The judgment was rendered on 1 November 2019 in summary proceedings brought against the Dutch State by the 23 mothers of these children before the District Court of The Hague. The persons involved currently reside in two camps in Northern Syria, under extremely difficult circumstances. They requested the judge to order their repatriation as soon as possible. In brief, they asserted that the Dutch State has a duty of care and that international treaties oblige it to repatriate the children and their mothers. More in particular, the State has a great responsibility towards the children.

In its judgment, the preliminary relief judge ruled that the State must endeavor to repatriate the children and, according to the judgment, the State acted negligently by failing to actively do so. Indeed, the children are residing in camps under wretched and life-threatening circumstances which the court finds can lead to serious developmental harm. The children are the victims of the conduct of their parents and may not be held responsible for those actions. This applies regardless of how serious their parents’ conduct may be.

With regard to the mothers, the judge held that the State has no duty to repatriate them given that they travelled to the region and joined a terrorist organisation is guilty of committing serious crimes of their own volition.

Even so, the judge also held that if the Kurdish authorities were to refuse to let the children leave without their mothers, the State must also repatriate the mothers in order to protect the children. In that case, the mothers would be detained upon arrival in the Netherlands and subsequently prosecuted by the Public Prosecutor’s Office.

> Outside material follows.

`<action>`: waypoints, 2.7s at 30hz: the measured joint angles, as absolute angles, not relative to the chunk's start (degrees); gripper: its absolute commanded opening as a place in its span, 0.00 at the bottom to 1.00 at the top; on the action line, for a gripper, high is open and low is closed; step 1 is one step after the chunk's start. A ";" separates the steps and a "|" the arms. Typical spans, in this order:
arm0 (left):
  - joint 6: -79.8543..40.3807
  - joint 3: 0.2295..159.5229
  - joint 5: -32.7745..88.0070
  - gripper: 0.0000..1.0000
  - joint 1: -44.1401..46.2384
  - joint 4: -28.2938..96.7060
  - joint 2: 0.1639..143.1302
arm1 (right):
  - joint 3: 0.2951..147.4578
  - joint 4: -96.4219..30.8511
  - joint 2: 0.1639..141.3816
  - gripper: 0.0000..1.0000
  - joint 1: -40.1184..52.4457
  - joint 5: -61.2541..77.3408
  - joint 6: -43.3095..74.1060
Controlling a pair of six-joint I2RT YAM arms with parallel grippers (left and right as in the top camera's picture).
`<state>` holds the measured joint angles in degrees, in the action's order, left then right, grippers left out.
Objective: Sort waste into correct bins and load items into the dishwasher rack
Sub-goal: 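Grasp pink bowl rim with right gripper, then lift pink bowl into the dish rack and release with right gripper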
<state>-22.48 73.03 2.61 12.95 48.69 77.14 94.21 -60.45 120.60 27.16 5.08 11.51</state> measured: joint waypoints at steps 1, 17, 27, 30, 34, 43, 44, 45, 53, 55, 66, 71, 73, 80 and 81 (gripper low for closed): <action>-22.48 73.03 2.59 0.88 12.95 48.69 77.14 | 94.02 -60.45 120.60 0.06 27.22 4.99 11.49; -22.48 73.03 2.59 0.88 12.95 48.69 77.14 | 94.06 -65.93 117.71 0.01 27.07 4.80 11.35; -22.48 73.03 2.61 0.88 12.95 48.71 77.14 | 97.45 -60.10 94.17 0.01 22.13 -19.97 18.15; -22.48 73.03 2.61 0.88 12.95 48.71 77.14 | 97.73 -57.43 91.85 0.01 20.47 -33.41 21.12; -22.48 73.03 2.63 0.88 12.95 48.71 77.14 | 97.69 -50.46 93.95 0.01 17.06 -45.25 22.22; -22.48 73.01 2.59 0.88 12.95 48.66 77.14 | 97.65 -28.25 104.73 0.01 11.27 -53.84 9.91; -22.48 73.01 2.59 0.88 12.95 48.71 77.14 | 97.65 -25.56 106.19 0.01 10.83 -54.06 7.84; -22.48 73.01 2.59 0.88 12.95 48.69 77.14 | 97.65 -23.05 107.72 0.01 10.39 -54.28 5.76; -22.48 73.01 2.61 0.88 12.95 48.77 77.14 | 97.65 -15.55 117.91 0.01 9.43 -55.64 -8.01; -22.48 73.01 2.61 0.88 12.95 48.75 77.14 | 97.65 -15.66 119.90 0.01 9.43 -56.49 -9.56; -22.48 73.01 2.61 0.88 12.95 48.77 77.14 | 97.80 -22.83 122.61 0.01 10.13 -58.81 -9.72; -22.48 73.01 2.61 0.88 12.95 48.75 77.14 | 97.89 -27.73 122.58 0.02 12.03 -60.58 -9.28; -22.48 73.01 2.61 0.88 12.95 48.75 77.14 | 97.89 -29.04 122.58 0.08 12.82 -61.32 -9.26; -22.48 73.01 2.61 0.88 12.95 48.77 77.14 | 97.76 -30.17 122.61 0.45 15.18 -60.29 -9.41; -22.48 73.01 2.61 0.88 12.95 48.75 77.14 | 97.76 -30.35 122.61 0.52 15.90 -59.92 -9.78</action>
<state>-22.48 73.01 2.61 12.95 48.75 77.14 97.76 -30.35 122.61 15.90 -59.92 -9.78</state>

The judge explicitly held that the State has a best efforts-obligation with which it must comply within two weeks. What this entails is that the State must take all action in its power to recover the children, but that the judge cannot determine how the State must do this and whether or not the obligation has been fulfilled. This is because in the opinion of the court the situation is so complex that the children may not be able to return, for example because it is too unsafe. In doing so, the judge therefore leaves a wide margin of appreciation to the State. However, the Court did explicitly hold that the State must make use of any offer of assistance from the United States.

The State has indicated that it does not agree with the judgment and has filed for an appeal. The plaintiffs will also appeal the judgment insofar as it relates to the decision by the judge that the women do not have an independent right to recovery.  Due to the urgency of matter in light of the interests involved,  the appeals hearing will take place on very short notice. It has been scheduled for Friday 22 November 2019 in The Hague.

The women and children are being assisted by lawyers from five different law firms: André Seebregts from Seebregts en Saey Advocaten, Tom de Boer and Tamara Buruma from Prakken d’Oliveira Human Rights Lawyers, Elpiniki Kolokatsi from Kolokatsi Advocaten, Bart Nooitgedagt from De Roos en Pen Advocaten and Jeffrey Jordan from Jordan Law.